● Directions:
Reading the data below, count the lines that carry the string "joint". Give nothing but the count.

= Beginning of Section =

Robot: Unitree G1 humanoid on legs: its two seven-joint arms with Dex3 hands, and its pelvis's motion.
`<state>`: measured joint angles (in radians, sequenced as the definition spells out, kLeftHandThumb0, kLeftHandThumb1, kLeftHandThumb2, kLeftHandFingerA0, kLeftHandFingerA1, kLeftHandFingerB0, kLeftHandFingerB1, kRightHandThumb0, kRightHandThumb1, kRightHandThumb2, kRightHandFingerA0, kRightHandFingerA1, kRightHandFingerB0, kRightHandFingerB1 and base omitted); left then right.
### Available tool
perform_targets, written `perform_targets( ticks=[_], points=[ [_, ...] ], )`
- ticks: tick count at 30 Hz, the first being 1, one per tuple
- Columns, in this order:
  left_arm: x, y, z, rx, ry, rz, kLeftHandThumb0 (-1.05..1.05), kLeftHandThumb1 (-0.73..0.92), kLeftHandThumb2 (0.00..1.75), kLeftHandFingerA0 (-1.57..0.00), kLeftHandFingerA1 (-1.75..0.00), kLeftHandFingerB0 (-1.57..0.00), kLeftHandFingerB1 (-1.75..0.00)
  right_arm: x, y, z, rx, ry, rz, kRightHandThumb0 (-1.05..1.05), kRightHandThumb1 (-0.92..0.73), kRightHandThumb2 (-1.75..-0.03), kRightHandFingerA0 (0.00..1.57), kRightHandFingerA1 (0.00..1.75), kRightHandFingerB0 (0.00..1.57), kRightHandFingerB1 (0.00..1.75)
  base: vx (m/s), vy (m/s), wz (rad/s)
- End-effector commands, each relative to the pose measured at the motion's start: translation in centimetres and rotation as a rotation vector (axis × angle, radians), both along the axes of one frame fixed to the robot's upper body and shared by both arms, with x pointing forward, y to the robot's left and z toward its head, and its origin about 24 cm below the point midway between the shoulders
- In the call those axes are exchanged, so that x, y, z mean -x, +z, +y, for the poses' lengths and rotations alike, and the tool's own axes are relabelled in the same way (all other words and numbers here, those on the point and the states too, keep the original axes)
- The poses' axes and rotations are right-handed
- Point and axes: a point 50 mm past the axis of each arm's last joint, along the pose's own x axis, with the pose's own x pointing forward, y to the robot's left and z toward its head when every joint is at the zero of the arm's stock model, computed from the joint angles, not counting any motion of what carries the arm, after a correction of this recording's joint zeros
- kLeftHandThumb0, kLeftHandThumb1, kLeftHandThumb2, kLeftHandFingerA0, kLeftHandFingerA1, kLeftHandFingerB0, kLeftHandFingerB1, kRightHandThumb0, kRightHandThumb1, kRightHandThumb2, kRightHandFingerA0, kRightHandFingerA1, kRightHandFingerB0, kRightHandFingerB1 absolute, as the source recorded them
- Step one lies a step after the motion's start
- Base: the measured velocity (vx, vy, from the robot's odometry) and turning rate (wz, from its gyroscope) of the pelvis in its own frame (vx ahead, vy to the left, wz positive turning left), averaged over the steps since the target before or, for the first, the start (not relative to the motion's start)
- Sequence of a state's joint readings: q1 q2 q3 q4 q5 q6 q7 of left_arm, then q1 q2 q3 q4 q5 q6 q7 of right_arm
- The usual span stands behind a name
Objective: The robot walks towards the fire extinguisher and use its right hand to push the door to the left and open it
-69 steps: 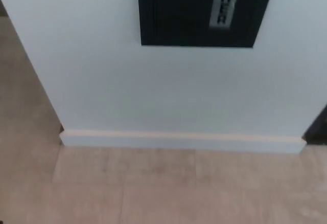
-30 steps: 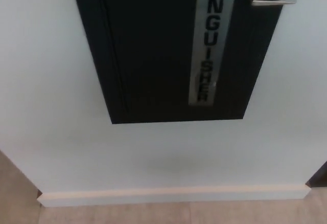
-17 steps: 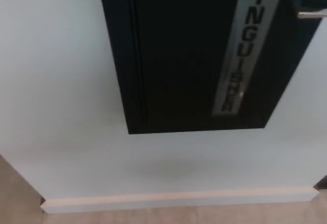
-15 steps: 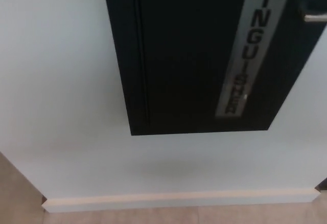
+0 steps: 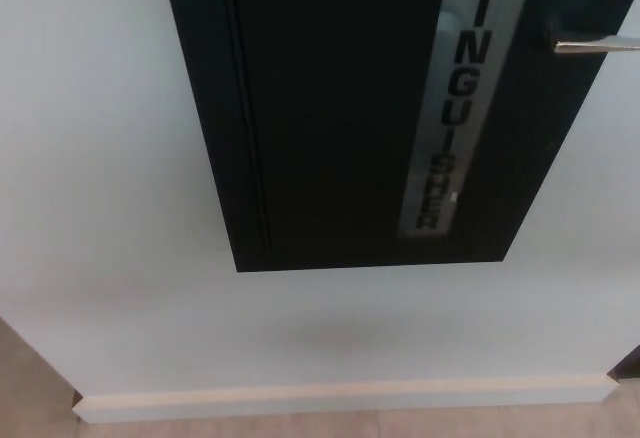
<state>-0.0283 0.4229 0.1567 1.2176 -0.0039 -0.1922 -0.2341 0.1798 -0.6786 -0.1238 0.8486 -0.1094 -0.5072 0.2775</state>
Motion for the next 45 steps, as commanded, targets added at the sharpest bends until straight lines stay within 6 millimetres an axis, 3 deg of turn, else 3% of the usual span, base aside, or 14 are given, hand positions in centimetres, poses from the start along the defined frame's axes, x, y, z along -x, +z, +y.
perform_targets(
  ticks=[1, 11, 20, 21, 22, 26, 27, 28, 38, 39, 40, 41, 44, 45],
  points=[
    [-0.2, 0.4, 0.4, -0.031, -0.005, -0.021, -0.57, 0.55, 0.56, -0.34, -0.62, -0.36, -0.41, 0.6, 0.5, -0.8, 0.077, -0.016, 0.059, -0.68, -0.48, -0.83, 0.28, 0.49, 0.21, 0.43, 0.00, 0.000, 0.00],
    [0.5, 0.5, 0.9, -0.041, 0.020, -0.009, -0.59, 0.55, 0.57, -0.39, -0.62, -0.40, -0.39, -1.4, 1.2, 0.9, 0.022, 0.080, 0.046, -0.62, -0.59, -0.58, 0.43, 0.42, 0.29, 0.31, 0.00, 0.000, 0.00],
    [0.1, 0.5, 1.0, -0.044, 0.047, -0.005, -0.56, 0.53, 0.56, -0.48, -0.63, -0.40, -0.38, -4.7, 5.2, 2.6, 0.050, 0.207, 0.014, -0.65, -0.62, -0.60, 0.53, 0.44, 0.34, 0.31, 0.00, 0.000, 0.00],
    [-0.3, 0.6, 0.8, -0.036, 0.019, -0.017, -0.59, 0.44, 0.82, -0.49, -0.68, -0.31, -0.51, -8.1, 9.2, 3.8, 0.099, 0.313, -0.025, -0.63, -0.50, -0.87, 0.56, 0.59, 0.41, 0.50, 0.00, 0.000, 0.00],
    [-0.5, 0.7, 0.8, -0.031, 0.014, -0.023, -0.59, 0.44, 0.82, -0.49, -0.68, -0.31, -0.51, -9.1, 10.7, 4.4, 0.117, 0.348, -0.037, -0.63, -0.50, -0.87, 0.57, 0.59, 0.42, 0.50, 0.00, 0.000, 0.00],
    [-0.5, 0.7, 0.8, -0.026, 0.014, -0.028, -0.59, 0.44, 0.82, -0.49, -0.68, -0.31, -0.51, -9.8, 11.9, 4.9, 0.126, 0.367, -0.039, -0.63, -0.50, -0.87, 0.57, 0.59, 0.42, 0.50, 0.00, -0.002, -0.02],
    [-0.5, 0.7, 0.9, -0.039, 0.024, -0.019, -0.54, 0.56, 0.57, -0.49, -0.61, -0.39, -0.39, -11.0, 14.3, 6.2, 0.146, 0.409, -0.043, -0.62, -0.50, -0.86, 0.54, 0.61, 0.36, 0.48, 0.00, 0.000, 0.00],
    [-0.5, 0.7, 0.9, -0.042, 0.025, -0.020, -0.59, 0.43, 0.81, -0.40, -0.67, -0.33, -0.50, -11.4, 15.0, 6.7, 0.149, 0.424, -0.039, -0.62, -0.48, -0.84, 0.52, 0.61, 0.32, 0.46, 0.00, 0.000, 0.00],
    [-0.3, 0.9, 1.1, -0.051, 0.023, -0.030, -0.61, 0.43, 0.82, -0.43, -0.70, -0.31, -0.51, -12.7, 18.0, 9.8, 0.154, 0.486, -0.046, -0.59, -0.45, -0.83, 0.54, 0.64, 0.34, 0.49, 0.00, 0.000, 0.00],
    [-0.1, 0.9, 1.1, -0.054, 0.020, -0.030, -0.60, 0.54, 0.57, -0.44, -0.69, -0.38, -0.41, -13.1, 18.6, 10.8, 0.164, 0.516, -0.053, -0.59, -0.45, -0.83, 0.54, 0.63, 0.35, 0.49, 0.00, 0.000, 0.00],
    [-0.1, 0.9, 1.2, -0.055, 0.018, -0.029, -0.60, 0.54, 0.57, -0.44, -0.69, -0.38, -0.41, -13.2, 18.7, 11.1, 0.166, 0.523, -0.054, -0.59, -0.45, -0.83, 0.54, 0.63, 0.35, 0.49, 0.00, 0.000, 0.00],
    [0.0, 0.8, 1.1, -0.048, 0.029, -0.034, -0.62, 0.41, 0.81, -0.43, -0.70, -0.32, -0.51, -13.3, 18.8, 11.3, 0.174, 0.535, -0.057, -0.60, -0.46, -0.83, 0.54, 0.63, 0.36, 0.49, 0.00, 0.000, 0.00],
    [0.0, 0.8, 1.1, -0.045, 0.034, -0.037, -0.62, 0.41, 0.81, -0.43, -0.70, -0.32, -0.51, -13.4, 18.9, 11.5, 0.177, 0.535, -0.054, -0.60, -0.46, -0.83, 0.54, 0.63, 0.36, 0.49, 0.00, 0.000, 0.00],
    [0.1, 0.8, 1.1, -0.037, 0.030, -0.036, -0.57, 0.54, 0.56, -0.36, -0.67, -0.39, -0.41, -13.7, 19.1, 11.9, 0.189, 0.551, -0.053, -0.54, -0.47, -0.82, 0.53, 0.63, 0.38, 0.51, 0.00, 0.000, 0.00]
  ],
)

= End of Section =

● Task response:
4